Even these early honors can exert an influence a voter’s ballot.
Those four films, winning in screenplay, acting and cinematography categories, could also affect Oscar’s wide-open picture race, but there’s still plenty more critics and guild awards to hand out over these next few months.
Arguably the most useful honors of the season for studio honchos are the National Board of Review (whose results are announced Tuesday), the AFI Awards (Dec. 8) and the Golden Globe noms (Dec. 11), since each org names 10 films and thus offers a better cross-section of the possible contenders.
As an Academy Awards bellwether, the NYFCC winners have had a 40% accuracy rate for the past five years. That’s not a high degree of correlation, but as the handouts begin, every announcement tells a studio’s execs (and their rivals) whether their hopes seem realistic. As for the NYFCC’s other 60%, most (but not all) went on to at least one Oscar nomination.
IFC Films’ “Boyhood” has maintained critical heat since its July release. Its win on Monday wasn’t a surprise, and the film will no doubt chalk up more honors in the next few months, but the award marks a promising start to the Oscar season for Richard Linklater’s 12-years-in-the-making drama.
Double-winner “The Immigrant” also gets a big boost, with attention to Marion Cotillard and d.p. Darius Khondji. That film’s biggest Oscar challenge: It has been widely seen by critics, but not by general audiences or industry awards voters. (Cotillard was awarded for her work in that film as well as the foreign-language “Two Days, One Night.”)

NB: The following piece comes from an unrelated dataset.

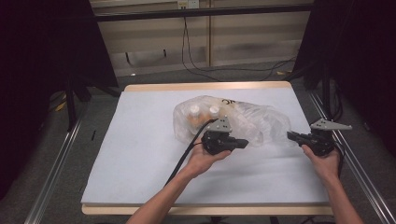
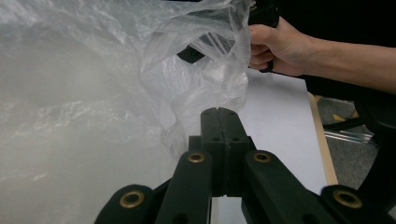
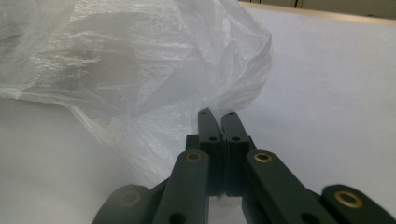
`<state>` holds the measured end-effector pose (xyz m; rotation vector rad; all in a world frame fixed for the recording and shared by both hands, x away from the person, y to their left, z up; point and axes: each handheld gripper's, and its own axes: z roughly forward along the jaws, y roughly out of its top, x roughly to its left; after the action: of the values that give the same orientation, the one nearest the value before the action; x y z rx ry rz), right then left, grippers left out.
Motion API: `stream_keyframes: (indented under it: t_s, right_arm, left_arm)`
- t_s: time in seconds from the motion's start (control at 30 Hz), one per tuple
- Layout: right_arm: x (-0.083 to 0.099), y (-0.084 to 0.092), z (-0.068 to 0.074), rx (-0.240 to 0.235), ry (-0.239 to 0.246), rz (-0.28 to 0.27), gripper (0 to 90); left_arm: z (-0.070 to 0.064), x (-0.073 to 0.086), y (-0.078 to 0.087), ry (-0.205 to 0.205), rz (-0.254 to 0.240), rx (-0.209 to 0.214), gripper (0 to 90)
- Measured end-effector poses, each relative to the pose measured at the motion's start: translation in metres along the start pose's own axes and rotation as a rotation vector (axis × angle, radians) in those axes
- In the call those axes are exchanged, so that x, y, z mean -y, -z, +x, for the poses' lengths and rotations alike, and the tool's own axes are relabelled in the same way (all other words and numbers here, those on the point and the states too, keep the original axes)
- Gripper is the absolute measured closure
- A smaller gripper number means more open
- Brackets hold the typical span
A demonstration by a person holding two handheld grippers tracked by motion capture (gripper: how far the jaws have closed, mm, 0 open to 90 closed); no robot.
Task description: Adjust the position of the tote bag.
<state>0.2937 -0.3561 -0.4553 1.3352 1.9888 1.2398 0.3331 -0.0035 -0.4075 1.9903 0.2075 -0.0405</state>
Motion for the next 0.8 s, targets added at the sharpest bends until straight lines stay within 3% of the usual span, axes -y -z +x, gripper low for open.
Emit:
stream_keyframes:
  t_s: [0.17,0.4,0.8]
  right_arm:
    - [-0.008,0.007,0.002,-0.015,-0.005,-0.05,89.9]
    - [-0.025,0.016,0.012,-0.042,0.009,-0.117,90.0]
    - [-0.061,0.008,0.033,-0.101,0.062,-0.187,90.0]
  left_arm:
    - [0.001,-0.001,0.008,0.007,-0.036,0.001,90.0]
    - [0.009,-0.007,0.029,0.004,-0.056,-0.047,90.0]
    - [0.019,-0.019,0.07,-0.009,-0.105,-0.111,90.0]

The screenplay award for “Budapest” is a good reminder that the stylish film has substance. It’s a one-two punch for Timothy Spall and “Mr. Turner,” after he won the actor award at Cannes for his performance in the film. And J.K. Simmons for “Whiplash,” another Sony Classics picture, has drawn many predictions of a supporting-actor nomination.
Jennifer Kent’s win for “The Babadook” as best first film is a great pat on the back, but Oscar attention is unlikely. The film is currently playing a one-week run at a single theater in Los Angeles and has not been widely seen; in addition, Academy Awards voters tend to avoid horror/suspense films.

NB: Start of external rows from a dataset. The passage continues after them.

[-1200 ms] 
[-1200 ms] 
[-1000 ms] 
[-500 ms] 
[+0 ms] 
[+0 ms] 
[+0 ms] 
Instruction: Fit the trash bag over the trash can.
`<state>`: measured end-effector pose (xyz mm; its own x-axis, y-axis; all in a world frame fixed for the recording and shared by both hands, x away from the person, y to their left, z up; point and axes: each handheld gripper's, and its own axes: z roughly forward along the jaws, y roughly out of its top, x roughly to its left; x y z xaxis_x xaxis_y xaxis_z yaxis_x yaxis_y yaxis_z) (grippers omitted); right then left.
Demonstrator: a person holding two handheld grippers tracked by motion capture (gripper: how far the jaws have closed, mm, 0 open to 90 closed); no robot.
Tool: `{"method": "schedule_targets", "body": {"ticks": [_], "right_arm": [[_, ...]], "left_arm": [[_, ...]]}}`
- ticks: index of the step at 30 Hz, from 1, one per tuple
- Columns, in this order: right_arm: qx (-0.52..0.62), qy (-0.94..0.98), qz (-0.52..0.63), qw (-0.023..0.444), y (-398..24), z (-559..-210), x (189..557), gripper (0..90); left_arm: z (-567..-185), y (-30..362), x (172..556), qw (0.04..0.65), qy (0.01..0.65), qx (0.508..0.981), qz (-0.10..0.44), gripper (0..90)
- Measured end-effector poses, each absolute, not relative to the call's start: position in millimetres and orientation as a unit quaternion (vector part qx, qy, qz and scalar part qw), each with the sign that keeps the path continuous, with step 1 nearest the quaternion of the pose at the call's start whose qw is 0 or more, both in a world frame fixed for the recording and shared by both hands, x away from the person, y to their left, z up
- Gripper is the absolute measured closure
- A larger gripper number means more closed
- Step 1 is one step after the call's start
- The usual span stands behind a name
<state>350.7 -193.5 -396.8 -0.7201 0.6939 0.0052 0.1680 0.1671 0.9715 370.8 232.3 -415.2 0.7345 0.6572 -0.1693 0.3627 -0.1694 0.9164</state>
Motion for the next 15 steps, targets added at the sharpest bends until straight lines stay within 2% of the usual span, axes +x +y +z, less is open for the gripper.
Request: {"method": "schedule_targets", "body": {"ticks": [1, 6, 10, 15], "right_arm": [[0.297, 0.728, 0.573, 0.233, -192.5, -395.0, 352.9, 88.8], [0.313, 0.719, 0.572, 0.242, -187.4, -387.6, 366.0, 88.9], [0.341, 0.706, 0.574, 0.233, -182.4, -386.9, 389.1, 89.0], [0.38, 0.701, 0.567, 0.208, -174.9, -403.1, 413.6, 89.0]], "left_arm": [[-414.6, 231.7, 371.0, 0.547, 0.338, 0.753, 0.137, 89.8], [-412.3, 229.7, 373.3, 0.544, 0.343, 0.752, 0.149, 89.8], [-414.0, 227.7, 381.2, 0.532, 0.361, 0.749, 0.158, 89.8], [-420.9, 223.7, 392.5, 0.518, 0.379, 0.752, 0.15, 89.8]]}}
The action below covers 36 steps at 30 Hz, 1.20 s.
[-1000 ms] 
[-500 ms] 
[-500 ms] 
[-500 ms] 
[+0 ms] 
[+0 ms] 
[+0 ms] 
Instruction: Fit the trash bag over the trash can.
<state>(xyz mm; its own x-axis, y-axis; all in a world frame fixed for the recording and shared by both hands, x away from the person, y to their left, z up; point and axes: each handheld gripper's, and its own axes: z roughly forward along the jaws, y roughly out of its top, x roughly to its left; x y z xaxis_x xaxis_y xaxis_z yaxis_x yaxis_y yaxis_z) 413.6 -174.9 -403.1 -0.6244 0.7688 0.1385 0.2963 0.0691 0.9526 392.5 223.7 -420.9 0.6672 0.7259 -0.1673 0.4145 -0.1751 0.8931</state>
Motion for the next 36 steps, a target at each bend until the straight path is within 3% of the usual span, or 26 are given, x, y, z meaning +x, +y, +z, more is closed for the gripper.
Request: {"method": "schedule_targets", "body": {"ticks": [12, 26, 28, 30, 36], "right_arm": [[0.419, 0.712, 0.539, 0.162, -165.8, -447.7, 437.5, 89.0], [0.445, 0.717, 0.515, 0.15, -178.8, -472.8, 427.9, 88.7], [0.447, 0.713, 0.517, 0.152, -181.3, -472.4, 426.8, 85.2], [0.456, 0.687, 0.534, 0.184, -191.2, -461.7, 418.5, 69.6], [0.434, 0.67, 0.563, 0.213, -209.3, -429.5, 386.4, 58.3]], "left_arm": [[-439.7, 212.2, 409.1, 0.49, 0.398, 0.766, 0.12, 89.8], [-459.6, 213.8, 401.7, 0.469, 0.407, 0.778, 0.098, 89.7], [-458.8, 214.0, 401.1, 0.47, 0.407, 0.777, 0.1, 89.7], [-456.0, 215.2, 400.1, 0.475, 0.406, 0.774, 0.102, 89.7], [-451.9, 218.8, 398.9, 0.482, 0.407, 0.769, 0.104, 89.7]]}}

The other winners were not surprises: “CitizenFour” (documentary), “The Lego Movie” (animated film), and “Ida” (foreign-language).
Best-picture hopefuls shouldn’t be discouraged by today’s results or other upcoming critics announcements. In recent years, “Brokeback Mountain,” “Zero Dark Thirty” and “The Social Network” were among the films that scored well in critics awards, but ended up also-rans when Oscar’s best-picture award was handed out.
Last year’s NYFCC winners included “American Hustle” for best film, screenplay and supporting actress, Jennifer Lawrence. Also winning were Steve McQueen (“12 Years a Slave”) as director; Robert Redford (“All is Lost”) as actor; Cate Blanchett (“Blue Jasmine”) actress; and Jared Leto (“Dallas Buyers Club”) supporting.
Blanchett and Leto won the Oscar; Redford wasn’t nominated; and the others were nominated but didn’t win. Since 2009, the critics’ winners matched the Oscar victors two out of five times in most of the above categories (though the matches were spread out among the five years, with no consistency or pattern).